Centre for the Study of Existential Risk, University of Cambridge, Cambridge, UK.

出版信息

Glob Public Health. 2024 Jan;19(1):2415499. doi: 10.1080/17441692.2024.2415499. Epub 2024 Oct 21.

DOI:10.1080/17441692.2024.2415499
PMID:39432455
Abstract

This article focuses on the UK's pre-COVID 19 pandemic preparedness and its early response to the COVID-19 pandemic (January '20 - March '20). The aim of this article is to explain the high excess mortality the UK experienced compared to many of its international and European peers in the first wave, which is contrary to the country's high ranking in pre-COVID-19 preparedness rankings.
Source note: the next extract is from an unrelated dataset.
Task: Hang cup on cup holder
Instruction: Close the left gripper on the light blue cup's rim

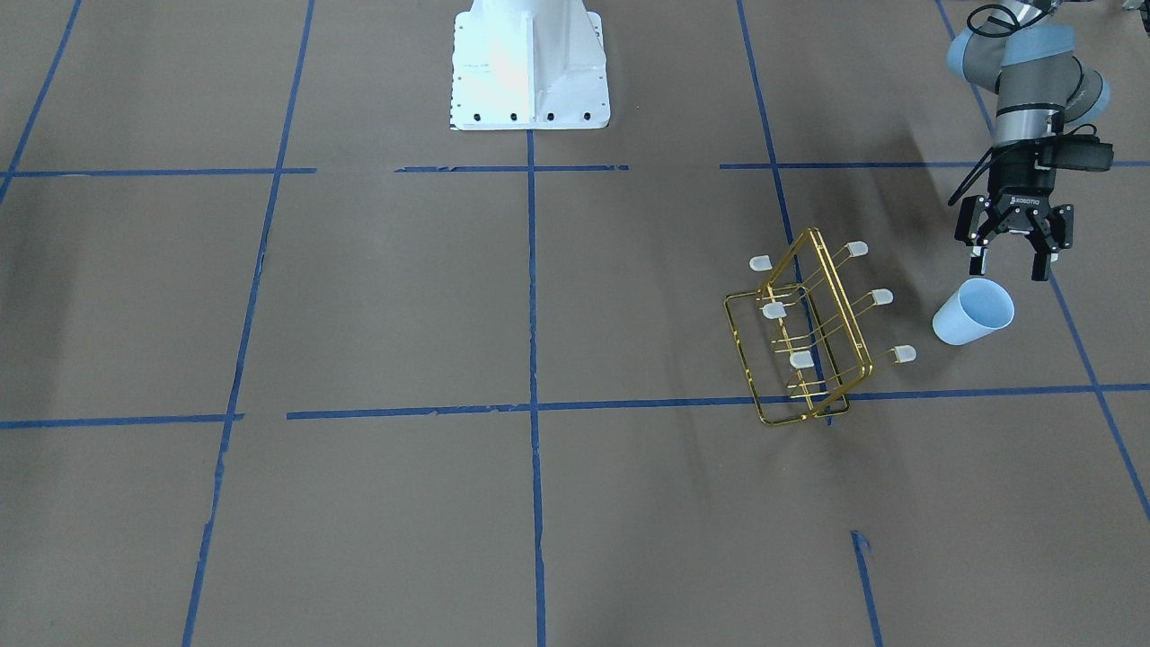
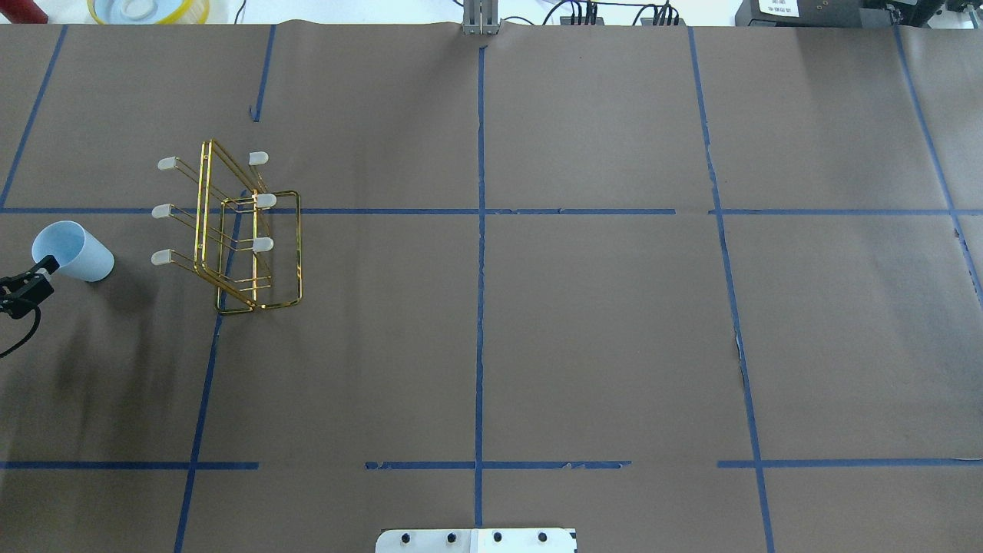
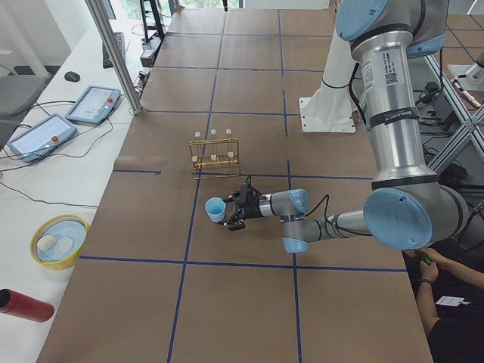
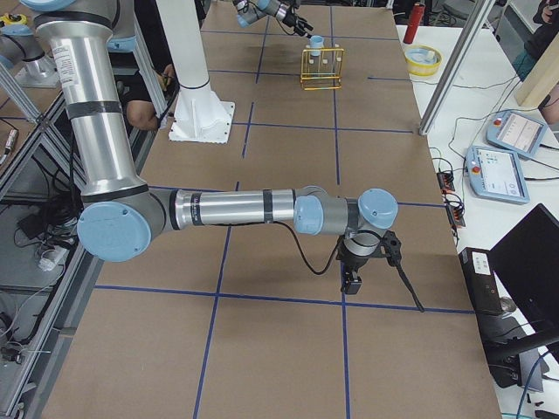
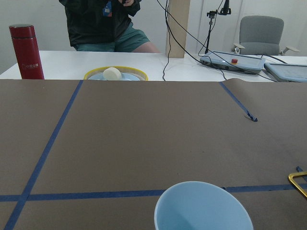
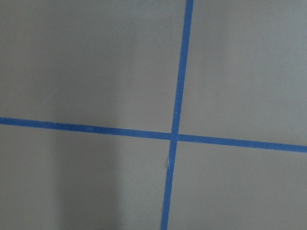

The article assesses the various components of pre-COVID-19 pandemic preparedness such as pandemic strategy, exercises, and stockpiles, and it covers government decision making processes on the early response, including questions around post-travel quarantining, test and trace, and mobility restrictions. The article concludes that there were important deficiencies in the UK's pandemic preparedness and early response in the COVID-19 pandemic. These include the centrality of the 'inevitability of spread'-assumption underpinning the UK's pandemic planning pre-COVID, the insufficient implementation of pandemic exercise recommendations, the lack of early and 'live learning' from other countries' experiences, the lack of adoption of public health advice of the World Health Organisation early on, the late implementation of internal mobility restrictions, the lack of timely consideration of alternative early pandemic response models, and fragilities in the SAGE/governmental interplay.

摘要

本文重点介绍了英国在 COVID-19 大流行之前的准备情况及其对 COVID-19 大流行的早期应对措施(2020 年 1 月至 3 月)。本文旨在解释英国在第一波疫情中与许多国际和欧洲同行相比出现的高超额死亡率,而这与该国在 COVID-19 大流行之前的高准备排名相悖。文章评估了 COVID-19 大流行之前的各种准备工作,如大流行战略、演习和储备,并涵盖了政府在早期应对方面的决策过程,包括对旅行后检疫、检测和追踪以及流动限制的质疑。本文的结论是,英国在 COVID-19 大流行的大流行准备和早期应对方面存在重要缺陷。这些缺陷包括在 COVID 之前的大流行规划中支撑英国大流行计划的“传播不可避免”假设的核心地位、对大流行演习建议的实施不足、缺乏早期的“实时学习”来自其他国家的经验、早期对世界卫生组织的公共卫生建议采纳不足、内部流动限制的实施滞后、没有及时考虑替代早期大流行应对模式的可能性,以及 SAGE/政府互动中的脆弱性。